I think I'm in love with the postman............


----------



## big04deuce (May 16, 2008)

:dribble:Ohhhhh Man!!!:dribble:


----------



## smokinj (Jan 16, 2008)

*Great pick up Dawg!*


----------



## MMarsden (Nov 29, 2007)

Can we trade postmen?


----------



## ngetal (Jul 6, 2008)

looks tasty! enjoy....


----------



## koolhandk (Dec 17, 2007)

Well I don't care about smelling something I don't have, now if you want to split them...then I would care about smelling them :biggrin:.


----------



## Camacho Junior (May 29, 2008)

If U need someone to test them for poison... I'm your man!! LOL Enjoy them my friend!


----------



## sofaman (Jun 20, 2007)

Very nice I love the #4!!! If you ever want to make any trades let me know!!!


----------



## mjohnsoniii (Sep 9, 2007)

**** is awesome :dribble::dribble::dribble:


----------



## eggwhites (Apr 20, 2008)

great stuff!

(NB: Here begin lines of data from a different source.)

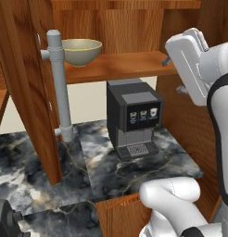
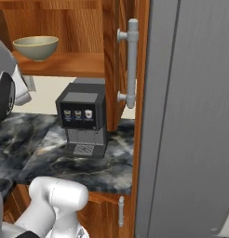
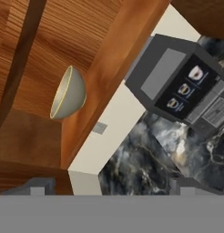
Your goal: Pick up the bowls from the cabinet and place each bowl in front of a stool on the dining counter.
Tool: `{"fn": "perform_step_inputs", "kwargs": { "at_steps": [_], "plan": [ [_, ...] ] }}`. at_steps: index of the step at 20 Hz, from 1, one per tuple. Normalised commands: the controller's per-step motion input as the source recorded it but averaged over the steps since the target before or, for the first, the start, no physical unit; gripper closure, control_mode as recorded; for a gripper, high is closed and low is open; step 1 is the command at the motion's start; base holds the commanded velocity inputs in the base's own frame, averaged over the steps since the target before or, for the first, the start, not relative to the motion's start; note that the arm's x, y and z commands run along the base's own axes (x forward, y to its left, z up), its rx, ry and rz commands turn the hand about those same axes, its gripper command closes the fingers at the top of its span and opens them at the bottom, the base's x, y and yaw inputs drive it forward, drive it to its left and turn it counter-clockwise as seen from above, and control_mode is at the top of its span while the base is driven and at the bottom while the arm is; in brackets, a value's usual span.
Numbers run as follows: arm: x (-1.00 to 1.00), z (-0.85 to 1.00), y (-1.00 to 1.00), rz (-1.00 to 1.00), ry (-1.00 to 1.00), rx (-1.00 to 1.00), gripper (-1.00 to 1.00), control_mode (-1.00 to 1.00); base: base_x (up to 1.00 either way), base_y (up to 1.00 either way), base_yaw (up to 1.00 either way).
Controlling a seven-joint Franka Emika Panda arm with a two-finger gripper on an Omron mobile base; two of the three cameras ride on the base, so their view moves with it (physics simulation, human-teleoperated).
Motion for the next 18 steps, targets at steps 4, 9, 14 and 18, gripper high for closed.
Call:
{"fn": "perform_step_inputs", "kwargs": {
  "at_steps": [4, 9, 14, 18],
  "plan": [
    [0.25, 0.11, 0.12, 0.00, 0.02, 0.00, -1.00, -1.00, 0.00, 0.00, 0.00],
    [0.22, 0.07, 0.21, 0.00, 0.03, 0.00, -1.00, -1.00, 0.00, 0.00, 0.00],
    [0.40, -0.01, 0.26, 0.00, 0.00, 0.00, -1.00, -1.00, 0.00, 0.00, 0.00],
    [0.58, -0.16, 0.33, 0.00, -0.01, 0.00, -1.00, -1.00, 0.00, 0.00, 0.00]
  ]
}}
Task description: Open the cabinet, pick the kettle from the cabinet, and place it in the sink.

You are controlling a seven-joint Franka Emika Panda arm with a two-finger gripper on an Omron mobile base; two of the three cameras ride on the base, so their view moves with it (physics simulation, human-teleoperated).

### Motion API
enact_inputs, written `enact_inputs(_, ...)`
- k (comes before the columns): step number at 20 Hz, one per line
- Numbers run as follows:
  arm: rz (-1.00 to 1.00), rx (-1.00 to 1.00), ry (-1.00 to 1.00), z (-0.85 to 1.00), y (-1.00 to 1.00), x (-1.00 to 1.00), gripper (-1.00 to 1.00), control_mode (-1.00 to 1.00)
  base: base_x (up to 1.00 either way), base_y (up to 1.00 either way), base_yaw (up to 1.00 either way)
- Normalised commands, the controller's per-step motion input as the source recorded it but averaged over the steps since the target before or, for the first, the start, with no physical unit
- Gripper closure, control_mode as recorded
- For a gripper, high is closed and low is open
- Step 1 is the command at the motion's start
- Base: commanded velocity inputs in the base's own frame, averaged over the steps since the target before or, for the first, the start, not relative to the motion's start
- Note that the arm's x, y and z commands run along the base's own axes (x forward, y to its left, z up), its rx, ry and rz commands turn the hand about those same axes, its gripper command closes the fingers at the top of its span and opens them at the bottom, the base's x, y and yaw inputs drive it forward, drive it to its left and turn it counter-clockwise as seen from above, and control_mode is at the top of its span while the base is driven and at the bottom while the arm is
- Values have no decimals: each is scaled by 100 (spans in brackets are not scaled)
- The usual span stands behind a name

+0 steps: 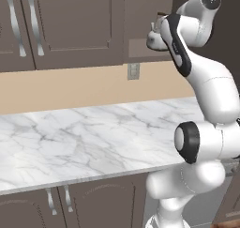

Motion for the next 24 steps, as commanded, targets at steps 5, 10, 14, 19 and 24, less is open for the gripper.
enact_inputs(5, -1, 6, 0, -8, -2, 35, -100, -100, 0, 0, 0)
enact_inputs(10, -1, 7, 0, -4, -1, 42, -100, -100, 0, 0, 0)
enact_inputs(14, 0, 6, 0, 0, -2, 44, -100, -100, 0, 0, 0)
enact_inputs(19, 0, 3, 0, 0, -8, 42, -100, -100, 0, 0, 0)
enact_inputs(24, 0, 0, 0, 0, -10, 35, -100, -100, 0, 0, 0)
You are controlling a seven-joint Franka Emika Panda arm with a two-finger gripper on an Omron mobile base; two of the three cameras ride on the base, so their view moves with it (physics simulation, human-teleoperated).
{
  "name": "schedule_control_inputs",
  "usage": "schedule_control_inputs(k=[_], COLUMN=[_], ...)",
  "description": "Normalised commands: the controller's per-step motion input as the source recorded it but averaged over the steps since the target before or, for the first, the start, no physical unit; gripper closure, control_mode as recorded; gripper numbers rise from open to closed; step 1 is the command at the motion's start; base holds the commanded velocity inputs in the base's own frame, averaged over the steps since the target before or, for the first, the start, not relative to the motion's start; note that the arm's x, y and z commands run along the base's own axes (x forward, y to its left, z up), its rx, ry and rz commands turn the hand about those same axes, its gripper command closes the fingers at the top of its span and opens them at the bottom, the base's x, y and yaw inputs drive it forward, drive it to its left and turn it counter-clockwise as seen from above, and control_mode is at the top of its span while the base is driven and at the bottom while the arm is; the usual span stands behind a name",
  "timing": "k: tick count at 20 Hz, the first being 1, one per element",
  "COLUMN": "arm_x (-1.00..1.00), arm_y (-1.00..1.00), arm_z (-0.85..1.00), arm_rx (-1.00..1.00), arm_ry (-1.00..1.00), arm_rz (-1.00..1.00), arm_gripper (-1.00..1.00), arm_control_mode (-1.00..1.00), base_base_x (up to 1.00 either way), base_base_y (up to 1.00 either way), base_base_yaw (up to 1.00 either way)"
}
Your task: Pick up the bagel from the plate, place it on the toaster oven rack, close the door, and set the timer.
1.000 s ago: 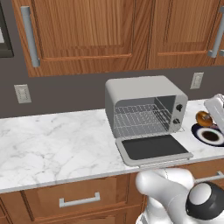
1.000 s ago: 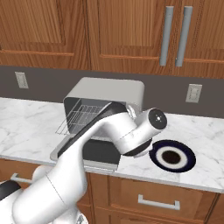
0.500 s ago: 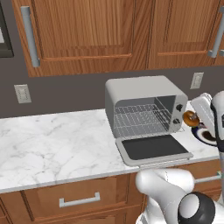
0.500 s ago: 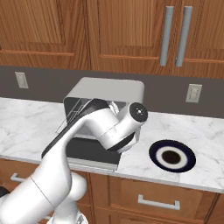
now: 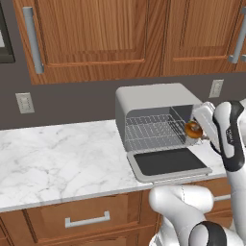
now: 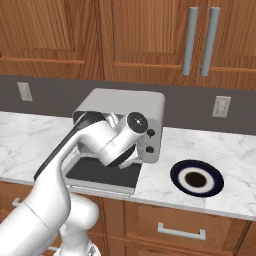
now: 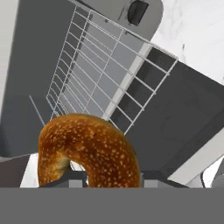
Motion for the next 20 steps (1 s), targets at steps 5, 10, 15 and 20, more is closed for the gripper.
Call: schedule_control_inputs(k=[5, 10, 15, 20], arm_x=[0.30, 0.16, 0.21, 0.25], arm_y=[0.43, 0.30, 0.21, 0.15], arm_z=[0.00, 0.00, 0.00, 0.00], arm_rx=[0.00, -0.02, -0.01, -0.01], arm_ry=[0.00, 0.02, 0.04, 0.03], arm_rz=[0.02, 0.00, 0.00, 0.00], arm_gripper=[1.00, 1.00, 1.00, 1.00], arm_control_mode=[-1.00, -1.00, -1.00, -1.00], base_base_x=[0.00, 0.00, 0.00, 0.00], base_base_y=[0.00, 0.00, 0.00, 0.00], base_base_yaw=[0.00, 0.00, 0.00, 0.00])
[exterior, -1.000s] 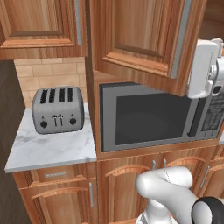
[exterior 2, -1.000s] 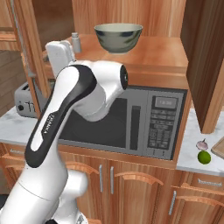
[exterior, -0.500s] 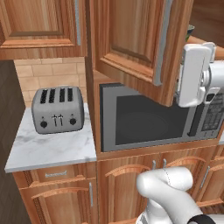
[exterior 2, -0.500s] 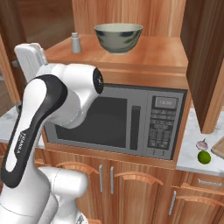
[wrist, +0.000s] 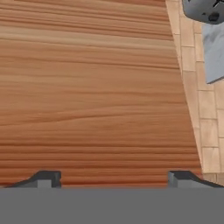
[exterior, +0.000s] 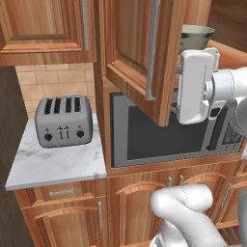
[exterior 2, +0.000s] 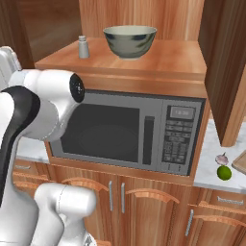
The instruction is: Open the cabinet. Place the bowl and condiment on the counter. Then place the lime and garlic on the cutting board.
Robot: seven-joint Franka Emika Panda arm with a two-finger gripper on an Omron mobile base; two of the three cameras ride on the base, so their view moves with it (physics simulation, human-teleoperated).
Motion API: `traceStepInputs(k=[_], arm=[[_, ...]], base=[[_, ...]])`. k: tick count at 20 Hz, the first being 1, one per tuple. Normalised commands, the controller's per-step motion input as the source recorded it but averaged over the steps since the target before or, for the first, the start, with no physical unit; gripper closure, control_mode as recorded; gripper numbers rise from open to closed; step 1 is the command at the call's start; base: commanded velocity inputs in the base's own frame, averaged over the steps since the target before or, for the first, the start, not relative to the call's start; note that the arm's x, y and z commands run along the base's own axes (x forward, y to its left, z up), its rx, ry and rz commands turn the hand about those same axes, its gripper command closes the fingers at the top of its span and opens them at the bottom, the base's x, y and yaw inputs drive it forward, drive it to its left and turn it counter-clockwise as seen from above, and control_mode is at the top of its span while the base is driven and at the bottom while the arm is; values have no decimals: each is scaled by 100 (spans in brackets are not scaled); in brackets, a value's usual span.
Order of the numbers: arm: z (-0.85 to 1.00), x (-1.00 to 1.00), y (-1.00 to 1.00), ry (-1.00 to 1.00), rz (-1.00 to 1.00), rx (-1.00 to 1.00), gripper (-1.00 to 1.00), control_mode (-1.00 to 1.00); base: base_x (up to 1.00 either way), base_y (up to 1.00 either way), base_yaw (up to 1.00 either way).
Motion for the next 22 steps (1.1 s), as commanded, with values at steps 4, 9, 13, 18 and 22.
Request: traceStepInputs(k=[4,9,13,18,22], arm=[[2,-4,53,4,2,0,-100,-100],[0,-2,50,2,0,0,-100,-100],[0,0,43,0,0,-1,-100,-100],[-7,0,38,0,0,-8,-100,-100],[-12,0,9,0,0,-6,-100,-100]], base=[[0,0,0],[0,0,0],[0,0,0],[0,0,0],[0,0,0]])
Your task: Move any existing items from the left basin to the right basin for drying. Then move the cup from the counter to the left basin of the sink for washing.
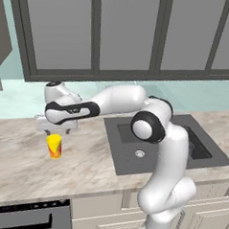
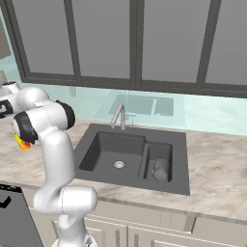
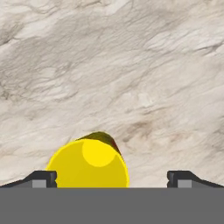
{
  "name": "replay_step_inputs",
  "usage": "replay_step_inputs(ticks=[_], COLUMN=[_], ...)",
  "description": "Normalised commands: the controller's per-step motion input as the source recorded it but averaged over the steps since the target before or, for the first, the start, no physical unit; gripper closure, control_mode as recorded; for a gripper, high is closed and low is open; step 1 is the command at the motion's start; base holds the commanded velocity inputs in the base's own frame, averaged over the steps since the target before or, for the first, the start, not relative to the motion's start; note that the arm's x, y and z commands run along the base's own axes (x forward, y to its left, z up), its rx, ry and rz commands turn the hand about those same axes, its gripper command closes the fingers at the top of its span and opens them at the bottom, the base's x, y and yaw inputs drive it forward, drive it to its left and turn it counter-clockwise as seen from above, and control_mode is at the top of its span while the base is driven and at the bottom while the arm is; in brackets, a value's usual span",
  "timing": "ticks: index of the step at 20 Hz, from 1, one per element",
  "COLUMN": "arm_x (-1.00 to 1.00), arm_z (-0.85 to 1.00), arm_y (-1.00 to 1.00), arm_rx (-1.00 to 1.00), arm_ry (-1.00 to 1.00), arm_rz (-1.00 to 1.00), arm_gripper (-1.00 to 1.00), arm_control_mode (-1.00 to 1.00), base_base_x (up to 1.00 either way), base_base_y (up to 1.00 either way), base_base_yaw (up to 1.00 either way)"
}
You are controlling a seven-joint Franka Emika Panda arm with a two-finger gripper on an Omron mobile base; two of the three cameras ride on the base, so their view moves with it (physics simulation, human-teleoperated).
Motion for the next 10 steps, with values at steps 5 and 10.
replay_step_inputs(ticks=[5, 10], arm_x=[0.00, -0.02], arm_z=[-0.02, -0.02], arm_y=[0.00, 0.00], arm_rx=[0.00, 0.00], arm_ry=[0.00, 0.00], arm_rz=[0.00, 0.00], arm_gripper=[-1.00, -1.00], arm_control_mode=[-1.00, -1.00], base_base_x=[0.00, 0.00], base_base_y=[0.00, 0.00], base_base_yaw=[0.00, 0.00])
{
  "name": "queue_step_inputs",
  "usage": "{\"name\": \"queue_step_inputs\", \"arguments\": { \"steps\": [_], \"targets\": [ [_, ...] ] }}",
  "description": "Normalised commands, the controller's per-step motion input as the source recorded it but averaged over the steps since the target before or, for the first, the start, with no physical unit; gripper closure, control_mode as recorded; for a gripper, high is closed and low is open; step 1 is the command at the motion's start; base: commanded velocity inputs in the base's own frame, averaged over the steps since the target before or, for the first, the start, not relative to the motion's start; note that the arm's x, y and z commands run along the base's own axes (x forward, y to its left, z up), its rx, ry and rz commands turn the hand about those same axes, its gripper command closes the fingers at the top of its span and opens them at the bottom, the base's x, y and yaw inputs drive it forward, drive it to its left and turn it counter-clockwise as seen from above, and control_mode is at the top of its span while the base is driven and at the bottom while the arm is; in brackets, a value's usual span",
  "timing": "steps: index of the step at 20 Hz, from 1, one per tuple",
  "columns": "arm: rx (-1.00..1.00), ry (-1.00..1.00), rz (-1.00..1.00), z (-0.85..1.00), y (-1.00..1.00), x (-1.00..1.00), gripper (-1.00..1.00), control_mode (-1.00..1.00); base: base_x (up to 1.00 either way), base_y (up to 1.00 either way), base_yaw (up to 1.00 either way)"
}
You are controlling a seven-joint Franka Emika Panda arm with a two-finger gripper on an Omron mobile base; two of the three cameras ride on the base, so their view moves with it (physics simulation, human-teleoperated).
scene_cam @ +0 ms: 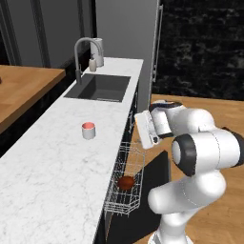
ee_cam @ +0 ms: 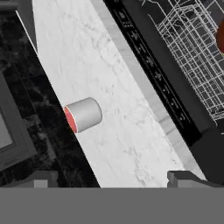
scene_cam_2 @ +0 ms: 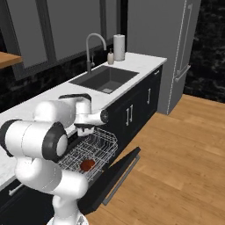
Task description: Pick up the cup and bowl from the counter, place them in the dishwasher, and close the dishwasher door.
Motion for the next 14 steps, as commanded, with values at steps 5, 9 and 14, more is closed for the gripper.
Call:
{"name": "queue_step_inputs", "arguments": {
  "steps": [5,9,14],
  "targets": [
    [-0.07,0.03,0.13,0.44,0.85,0.44,-1.0,-1.0,0.0,0.0,0.0],
    [-0.12,0.01,0.14,0.11,0.52,0.49,-1.0,-1.0,0.0,0.0,0.0],
    [-0.18,0.0,0.15,-0.08,0.35,0.53,-1.0,-1.0,0.0,0.0,0.0]
  ]
}}
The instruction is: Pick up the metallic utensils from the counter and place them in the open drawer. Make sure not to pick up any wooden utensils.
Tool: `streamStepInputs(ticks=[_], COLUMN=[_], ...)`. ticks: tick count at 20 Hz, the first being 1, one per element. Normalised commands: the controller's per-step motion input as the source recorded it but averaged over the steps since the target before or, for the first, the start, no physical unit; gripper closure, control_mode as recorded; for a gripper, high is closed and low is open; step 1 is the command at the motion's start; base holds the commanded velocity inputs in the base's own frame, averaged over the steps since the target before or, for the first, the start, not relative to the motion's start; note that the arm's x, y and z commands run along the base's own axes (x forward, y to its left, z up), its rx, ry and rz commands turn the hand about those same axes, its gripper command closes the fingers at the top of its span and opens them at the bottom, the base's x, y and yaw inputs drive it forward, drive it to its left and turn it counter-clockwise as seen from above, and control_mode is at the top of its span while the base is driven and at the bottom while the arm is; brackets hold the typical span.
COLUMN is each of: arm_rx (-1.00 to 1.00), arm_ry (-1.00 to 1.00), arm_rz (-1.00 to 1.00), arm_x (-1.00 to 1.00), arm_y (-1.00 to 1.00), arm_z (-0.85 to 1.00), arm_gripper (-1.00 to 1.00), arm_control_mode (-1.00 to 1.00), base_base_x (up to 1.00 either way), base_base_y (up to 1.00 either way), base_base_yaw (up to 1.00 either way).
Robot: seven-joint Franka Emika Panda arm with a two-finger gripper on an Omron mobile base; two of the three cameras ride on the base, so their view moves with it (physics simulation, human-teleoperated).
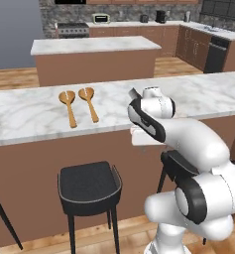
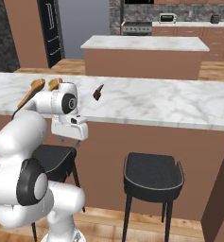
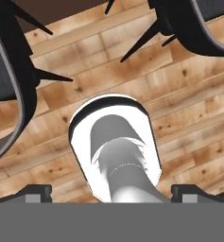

Enjoy those bad boys!


----------



## LkyLindy (Feb 1, 2008)

Isom Heaven


----------



## dj5213 (Apr 7, 2008)

oh wow...i was just looking at some of these from the DS!!


----------



## DOZER (Sep 30, 2007)

Sweet grab!!


----------



## iloveclmore (Jan 23, 2008)

Wow, very nice!!

Just had a Monte tonight, though it wasn't an ISOM.


----------



## CGARMAN23 (May 16, 2008)

I have about 8 left from a box. Love the Monte 4's. Great smoke.


----------



## JLDUDE12345-cl (Feb 13, 2008)

*Very Nice Pick Up!!!*

Oh those are so good! I have a couple of those left...well...time for another box.
Thanks for reminding me:dribble::dribble::dribble:


----------



## m69c44 (Nov 5, 2007)

:dribble::dribble::dribble:


----------



## PMM88Jr (Apr 22, 2008)

I want smell-o-vision.


----------



## gsmach1 (May 14, 2008)

If I close my eyes and concentrate I can almost smell them.  Enjoy them!


----------



## shaffer22-cl (Jun 1, 2008)

Been wanting to try the #4. I'm a fan of No. 2's, Edmundo's , and Petite Edmundo's. This would be up my alley.


----------



## karmaz00 (Dec 5, 2007)

very nice there. i can smell them from here


----------



## HTOWNBLKGOLFR (May 1, 2007)

the full Monte !!!. nice selection ...


----------



## SmoknTaz (Jun 18, 2008)

Tres bien mon ami, bon appetit!


----------



## jam (Dec 29, 2007)

Sweet pickup


----------



## Doogie (Oct 15, 2007)

very nice postman you have


----------



## Cypress (Jun 27, 2007)

Send them all to me and then I can. HAHAHA


----------



## maduro4me-cl (Jun 11, 2008)

Wow! Now that's a sweet pick-up.


----------



## mountchuck (May 30, 2008)

:dribble: Nice stuff, that's for sure.


----------



## htown (Jan 31, 2008)

My favorite!!!


----------



## amateurke (Mar 28, 2008)

Nice pickup!!


----------



## EKGOTSKILLZZ (Jun 17, 2008)

nice pick ups


----------